■ Instructions to follow
Scan the entries for the word "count". Every line that has it should be copied.

■ Data to examine
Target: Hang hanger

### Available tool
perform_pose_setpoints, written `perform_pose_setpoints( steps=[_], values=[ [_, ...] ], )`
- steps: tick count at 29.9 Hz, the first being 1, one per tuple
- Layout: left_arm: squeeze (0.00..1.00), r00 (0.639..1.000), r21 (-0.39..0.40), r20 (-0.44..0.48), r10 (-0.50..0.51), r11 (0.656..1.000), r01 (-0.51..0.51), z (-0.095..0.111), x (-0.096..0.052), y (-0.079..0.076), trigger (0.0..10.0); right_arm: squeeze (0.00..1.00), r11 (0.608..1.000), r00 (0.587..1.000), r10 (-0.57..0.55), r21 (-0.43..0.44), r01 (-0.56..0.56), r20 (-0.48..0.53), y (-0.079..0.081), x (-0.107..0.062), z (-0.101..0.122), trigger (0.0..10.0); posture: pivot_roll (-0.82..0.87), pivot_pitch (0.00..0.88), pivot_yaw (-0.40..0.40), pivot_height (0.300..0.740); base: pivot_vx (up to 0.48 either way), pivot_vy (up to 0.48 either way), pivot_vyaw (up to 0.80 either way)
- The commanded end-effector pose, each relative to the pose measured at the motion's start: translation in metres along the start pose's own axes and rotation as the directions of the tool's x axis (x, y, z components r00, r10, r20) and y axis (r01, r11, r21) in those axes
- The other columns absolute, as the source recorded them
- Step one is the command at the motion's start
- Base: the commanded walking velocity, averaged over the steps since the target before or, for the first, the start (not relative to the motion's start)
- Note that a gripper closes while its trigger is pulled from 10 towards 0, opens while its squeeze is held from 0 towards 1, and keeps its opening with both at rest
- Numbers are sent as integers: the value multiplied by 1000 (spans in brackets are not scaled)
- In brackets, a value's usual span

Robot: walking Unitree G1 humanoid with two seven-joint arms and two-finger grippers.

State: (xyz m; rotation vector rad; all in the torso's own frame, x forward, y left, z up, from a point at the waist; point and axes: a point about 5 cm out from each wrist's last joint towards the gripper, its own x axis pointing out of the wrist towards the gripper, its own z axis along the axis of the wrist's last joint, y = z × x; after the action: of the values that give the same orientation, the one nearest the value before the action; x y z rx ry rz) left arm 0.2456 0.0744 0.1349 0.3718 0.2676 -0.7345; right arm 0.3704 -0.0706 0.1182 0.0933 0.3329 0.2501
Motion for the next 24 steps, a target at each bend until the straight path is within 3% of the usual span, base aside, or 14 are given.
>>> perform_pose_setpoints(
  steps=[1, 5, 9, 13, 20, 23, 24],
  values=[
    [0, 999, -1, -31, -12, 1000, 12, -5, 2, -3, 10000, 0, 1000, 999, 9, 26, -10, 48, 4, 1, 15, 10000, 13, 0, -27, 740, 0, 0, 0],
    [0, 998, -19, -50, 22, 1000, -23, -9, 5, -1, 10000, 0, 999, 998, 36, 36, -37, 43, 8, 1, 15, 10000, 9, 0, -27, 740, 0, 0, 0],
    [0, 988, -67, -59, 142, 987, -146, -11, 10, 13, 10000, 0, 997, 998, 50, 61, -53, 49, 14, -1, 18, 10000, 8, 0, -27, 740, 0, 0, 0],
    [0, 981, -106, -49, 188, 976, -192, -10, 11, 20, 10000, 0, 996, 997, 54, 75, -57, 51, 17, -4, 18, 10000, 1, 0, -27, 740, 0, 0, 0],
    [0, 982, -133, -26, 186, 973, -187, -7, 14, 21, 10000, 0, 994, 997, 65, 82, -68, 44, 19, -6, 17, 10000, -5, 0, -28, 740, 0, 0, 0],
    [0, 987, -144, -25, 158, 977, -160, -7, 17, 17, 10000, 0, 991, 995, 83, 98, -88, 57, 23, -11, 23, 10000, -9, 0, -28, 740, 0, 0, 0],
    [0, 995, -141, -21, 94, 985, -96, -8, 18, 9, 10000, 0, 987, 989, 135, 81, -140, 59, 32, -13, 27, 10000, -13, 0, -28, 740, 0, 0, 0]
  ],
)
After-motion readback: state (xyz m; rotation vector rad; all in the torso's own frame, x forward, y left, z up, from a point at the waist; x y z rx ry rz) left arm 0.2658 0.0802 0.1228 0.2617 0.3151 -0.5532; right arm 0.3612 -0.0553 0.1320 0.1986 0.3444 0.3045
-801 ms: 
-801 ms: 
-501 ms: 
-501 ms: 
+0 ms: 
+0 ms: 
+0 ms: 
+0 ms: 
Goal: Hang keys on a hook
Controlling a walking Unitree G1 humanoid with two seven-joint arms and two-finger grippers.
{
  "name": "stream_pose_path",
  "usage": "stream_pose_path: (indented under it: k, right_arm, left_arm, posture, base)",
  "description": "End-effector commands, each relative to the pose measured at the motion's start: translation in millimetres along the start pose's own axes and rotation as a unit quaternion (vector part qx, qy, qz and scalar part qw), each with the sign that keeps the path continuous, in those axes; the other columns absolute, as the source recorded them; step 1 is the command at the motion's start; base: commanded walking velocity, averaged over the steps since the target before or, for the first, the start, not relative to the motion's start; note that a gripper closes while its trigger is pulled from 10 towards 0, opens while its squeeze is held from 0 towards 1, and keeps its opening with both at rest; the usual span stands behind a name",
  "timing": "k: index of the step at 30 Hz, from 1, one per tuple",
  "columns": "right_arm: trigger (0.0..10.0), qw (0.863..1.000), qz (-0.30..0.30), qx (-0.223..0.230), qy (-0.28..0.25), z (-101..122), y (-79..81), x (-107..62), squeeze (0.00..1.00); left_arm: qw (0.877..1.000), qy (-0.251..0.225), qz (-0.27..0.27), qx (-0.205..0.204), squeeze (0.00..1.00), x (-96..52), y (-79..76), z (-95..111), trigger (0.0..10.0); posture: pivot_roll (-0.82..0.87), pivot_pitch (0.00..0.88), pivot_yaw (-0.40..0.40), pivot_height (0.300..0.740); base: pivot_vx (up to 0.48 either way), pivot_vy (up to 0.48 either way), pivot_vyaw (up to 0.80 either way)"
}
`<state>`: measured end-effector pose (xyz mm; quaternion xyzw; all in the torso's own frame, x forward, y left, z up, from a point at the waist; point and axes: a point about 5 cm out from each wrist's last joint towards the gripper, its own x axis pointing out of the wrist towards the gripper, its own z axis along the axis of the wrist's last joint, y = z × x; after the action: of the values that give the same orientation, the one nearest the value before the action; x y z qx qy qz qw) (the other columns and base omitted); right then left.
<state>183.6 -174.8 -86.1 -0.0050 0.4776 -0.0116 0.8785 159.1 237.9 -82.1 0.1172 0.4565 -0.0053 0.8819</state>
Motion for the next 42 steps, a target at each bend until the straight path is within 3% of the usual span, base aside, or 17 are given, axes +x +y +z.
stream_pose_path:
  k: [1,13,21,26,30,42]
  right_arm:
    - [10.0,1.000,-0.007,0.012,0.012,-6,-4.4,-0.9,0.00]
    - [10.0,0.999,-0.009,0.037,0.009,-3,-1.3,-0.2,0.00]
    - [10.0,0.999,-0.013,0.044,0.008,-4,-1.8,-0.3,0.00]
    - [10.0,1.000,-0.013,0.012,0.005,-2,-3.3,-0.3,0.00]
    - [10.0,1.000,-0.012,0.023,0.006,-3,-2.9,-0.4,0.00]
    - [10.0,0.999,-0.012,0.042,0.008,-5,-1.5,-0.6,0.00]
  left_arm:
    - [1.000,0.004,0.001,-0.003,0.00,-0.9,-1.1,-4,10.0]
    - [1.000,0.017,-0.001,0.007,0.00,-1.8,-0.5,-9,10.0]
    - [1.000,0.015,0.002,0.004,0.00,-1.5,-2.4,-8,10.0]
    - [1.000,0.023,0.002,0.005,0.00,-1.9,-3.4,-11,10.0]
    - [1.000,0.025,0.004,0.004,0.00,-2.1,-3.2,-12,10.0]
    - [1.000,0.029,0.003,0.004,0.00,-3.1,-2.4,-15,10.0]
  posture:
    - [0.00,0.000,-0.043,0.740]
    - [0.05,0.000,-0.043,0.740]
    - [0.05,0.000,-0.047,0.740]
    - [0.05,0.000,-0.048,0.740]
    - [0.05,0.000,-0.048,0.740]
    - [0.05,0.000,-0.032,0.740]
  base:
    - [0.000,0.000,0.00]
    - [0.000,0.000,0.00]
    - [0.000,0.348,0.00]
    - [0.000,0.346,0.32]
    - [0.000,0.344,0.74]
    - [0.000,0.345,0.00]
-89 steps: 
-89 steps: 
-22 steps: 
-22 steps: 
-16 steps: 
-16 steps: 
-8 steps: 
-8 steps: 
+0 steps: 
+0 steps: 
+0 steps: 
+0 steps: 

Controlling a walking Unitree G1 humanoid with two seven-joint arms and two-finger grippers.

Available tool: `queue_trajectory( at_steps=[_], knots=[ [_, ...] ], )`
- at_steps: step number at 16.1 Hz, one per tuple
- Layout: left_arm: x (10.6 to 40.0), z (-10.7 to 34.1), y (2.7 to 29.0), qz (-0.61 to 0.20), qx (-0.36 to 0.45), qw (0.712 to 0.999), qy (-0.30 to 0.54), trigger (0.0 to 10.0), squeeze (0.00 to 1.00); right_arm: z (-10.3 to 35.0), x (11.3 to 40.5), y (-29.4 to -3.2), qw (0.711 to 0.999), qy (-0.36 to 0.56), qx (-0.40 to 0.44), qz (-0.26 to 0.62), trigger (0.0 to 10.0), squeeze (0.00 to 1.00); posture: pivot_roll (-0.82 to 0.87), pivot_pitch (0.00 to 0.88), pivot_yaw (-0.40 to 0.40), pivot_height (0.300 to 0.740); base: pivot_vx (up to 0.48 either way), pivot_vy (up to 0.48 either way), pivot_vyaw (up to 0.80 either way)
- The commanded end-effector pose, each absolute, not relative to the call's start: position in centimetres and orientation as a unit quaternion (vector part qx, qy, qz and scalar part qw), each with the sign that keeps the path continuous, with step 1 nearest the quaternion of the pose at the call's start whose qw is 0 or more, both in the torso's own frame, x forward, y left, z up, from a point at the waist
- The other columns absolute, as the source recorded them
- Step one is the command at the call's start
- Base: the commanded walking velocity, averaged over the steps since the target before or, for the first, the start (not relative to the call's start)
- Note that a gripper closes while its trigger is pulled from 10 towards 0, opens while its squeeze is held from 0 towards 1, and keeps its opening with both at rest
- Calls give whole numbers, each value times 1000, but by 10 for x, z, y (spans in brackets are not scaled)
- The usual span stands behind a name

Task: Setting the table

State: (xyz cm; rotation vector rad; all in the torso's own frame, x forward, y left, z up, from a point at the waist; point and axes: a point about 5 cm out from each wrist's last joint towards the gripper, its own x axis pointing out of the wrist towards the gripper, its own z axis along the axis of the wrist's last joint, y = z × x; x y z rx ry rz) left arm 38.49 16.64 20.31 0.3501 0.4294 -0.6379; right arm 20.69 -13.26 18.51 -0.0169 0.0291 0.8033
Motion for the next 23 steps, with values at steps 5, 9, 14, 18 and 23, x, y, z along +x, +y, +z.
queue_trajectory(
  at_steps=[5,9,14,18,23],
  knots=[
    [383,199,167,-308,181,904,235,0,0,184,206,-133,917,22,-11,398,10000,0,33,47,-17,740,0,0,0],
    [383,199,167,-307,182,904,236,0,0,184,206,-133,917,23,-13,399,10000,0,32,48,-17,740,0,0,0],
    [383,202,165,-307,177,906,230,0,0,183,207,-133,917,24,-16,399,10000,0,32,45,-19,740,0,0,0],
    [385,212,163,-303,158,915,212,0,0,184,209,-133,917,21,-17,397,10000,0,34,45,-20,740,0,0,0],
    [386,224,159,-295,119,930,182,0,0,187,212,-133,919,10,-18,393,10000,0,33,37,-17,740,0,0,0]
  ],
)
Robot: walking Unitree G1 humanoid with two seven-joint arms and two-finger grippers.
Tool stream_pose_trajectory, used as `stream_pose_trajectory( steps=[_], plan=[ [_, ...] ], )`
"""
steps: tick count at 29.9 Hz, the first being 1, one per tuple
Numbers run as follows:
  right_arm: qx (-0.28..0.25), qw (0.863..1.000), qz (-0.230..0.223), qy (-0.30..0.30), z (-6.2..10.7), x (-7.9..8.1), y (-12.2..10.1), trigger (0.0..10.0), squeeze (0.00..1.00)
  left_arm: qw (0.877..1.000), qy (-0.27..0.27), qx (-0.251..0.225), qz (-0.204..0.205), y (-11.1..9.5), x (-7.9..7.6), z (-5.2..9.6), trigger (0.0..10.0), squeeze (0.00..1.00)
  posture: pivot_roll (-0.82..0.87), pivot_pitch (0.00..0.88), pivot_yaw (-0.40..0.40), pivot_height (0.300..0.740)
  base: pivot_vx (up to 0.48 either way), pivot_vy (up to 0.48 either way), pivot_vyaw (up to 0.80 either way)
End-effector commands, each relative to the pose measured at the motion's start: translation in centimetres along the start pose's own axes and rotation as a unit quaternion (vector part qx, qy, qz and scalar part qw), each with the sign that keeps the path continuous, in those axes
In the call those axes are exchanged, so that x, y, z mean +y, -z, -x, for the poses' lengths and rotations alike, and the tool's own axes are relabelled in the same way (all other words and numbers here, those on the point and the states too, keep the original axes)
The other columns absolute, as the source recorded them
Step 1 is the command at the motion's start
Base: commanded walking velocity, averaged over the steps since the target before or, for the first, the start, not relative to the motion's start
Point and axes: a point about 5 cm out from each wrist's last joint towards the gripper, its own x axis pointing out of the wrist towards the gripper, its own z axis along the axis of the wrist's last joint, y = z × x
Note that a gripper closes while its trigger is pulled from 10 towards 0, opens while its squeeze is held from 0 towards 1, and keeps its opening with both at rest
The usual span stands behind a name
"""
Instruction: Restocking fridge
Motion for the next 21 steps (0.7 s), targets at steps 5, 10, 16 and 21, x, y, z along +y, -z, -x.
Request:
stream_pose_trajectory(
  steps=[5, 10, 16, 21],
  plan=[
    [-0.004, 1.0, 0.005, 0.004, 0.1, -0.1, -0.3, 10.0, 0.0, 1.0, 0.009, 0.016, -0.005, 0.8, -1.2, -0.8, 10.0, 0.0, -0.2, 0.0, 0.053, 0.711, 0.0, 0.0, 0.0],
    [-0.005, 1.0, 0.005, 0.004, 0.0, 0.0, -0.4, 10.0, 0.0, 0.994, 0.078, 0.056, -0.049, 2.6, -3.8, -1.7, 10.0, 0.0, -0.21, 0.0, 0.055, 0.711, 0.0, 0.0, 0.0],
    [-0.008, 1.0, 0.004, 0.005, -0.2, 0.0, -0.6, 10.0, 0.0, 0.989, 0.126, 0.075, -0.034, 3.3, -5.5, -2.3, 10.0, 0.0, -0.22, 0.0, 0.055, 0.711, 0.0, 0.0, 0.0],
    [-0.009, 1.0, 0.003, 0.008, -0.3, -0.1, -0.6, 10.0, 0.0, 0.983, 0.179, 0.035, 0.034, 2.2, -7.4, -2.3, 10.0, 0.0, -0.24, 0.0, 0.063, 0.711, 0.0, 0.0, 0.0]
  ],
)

■ Result below
- steps: tick count at 29.9 Hz, the first being 1, one per tuple
steps: tick count at 29.9 Hz, the first being 1, one per tuple

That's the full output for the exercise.